In this paper, we develop a generalized stochastic Gilpin–Ayala competition model that, by employing an α-stable process, moves beyond the Brownian motion framework to better capture large-jump environmental noise, and, for the first time, incorporates a nonlinear diffusion term to realistically reflect the population–disaster impact relationship. The existence of a local solution is established using the interlacing method, while the existence and uniqueness of a global positive solution are rigorously proved via a Lyapunov function, which reveals the suppressive effect of noise on population explosion. By constructing a suitable function V satisfying Khasminskii’s lemma, we derive sufficient conditions for ergodicity and exponential ergodicity, which reduce to known results in degenerate cases. The findings generalize existing theories.
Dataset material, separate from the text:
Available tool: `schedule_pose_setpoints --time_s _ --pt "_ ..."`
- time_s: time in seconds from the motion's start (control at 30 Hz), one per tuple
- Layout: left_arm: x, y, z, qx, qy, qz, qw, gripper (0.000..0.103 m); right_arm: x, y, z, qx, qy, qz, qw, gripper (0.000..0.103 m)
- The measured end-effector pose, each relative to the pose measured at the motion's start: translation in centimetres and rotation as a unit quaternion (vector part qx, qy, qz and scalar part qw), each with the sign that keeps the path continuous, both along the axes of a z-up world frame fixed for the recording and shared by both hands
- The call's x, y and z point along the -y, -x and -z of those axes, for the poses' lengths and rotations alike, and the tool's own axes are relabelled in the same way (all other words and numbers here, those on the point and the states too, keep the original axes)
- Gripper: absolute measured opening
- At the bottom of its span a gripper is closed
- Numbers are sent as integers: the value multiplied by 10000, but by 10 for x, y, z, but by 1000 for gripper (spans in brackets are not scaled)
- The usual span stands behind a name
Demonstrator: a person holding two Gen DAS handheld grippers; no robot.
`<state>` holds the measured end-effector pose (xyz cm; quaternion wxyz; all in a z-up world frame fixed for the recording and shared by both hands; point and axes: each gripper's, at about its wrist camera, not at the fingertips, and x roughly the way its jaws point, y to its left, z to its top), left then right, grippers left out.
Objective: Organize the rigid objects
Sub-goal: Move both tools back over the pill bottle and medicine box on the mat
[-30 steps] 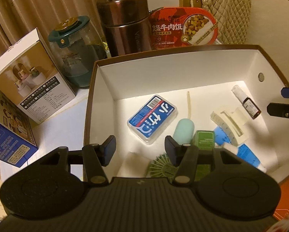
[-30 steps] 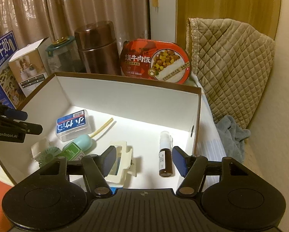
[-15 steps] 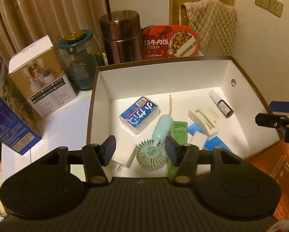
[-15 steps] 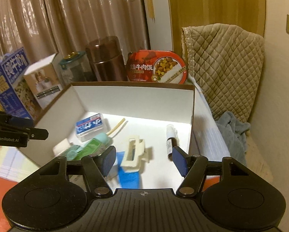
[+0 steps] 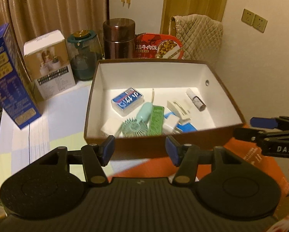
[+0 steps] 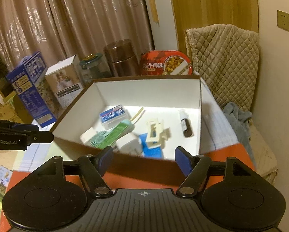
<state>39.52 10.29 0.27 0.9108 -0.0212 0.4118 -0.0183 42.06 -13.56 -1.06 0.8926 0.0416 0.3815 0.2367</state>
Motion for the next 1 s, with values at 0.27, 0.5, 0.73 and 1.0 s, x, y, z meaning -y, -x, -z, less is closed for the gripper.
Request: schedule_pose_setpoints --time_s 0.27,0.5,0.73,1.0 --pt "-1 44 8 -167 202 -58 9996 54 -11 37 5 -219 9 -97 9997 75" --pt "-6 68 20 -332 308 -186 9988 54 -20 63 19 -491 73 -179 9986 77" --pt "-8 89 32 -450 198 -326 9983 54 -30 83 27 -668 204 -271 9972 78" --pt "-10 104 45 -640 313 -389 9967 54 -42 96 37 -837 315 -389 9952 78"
Furthermore, we show that the solution is stochastically ultimately bounded: as t→∞, the population size converges to a bounded region with arbitrarily high probability.

Suggested Citation

  • Zhou, Xiangyu & Shu, Huisheng & Ding, Jie & Zhang, Xuekang, 2026. "Ergodicity and exponential ergodicity of generalized stochastic Gilpin–Ayala model driven by α-stable process," Statistics & Probability Letters, Elsevier, vol. 235(C).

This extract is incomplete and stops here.